**Work request**
Only one span of the listing below is wanted: the lines from the one with "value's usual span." through the one with "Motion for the", reproduced exactly, both ends kept.

++++++++++++++++++++

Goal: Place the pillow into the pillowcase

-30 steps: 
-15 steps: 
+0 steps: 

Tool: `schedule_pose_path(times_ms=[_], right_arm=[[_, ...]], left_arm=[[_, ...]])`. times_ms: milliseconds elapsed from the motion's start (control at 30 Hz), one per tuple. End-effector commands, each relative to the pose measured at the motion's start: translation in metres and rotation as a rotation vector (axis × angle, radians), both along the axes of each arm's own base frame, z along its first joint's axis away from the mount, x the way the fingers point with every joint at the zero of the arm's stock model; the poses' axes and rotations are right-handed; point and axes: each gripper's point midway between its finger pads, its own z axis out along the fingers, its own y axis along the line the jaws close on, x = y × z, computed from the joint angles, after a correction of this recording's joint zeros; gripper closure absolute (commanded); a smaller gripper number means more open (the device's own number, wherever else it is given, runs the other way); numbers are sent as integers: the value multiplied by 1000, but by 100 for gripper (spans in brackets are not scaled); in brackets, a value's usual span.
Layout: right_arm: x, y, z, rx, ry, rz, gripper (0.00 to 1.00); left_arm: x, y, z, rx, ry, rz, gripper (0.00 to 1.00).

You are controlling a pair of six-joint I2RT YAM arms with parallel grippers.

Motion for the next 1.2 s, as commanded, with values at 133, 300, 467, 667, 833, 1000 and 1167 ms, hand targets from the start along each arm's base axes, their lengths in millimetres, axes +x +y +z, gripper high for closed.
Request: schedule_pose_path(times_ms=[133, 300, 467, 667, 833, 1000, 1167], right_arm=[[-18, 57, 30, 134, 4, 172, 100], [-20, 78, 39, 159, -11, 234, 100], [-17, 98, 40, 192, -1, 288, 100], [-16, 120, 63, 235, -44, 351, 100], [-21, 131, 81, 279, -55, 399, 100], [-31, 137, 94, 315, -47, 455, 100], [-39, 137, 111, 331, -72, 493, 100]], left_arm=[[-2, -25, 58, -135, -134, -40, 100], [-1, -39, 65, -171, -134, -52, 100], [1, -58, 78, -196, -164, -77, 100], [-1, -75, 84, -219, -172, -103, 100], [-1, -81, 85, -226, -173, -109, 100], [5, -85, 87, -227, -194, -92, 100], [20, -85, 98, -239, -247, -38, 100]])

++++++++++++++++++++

**Response for this exercise**
Tool: `schedule_pose_path(times_ms=[_], right_arm=[[_, ...]], left_arm=[[_, ...]])`. times_ms: milliseconds elapsed from the motion's start (control at 30 Hz), one per tuple. End-effector commands, each relative to the pose measured at the motion's start: translation in metres and rotation as a rotation vector (axis × angle, radians), both along the axes of each arm's own base frame, z along its first joint's axis away from the mount, x the way the fingers point with every joint at the zero of the arm's stock model; the poses' axes and rotations are right-handed; point and axes: each gripper's point midway between its finger pads, its own z axis out along the fingers, its own y axis along the line the jaws close on, x = y × z, computed from the joint angles, after a correction of this recording's joint zeros; gripper closure absolute (commanded); a smaller gripper number means more open (the device's own number, wherever else it is given, runs the other way); numbers are sent as integers: the value multiplied by 1000, but by 100 for gripper (spans in brackets are not scaled); in brackets, a value's usual span.
Layout: right_arm: x, y, z, rx, ry, rz, gripper (0.00 to 1.00); left_arm: x, y, z, rx, ry, rz, gripper (0.00 to 1.00).

You are controlling a pair of six-joint I2RT YAM arms with parallel grippers.

Motion for the next 1.2 s, as commanded, with values at 133, 300, 467, 667, 833, 1000 and 1167 ms, hand targets from the start along each arm's base axes, their lengths in millimetres, axes +x +y +z, gripper high for closed.

Nothing else belongs in this answer.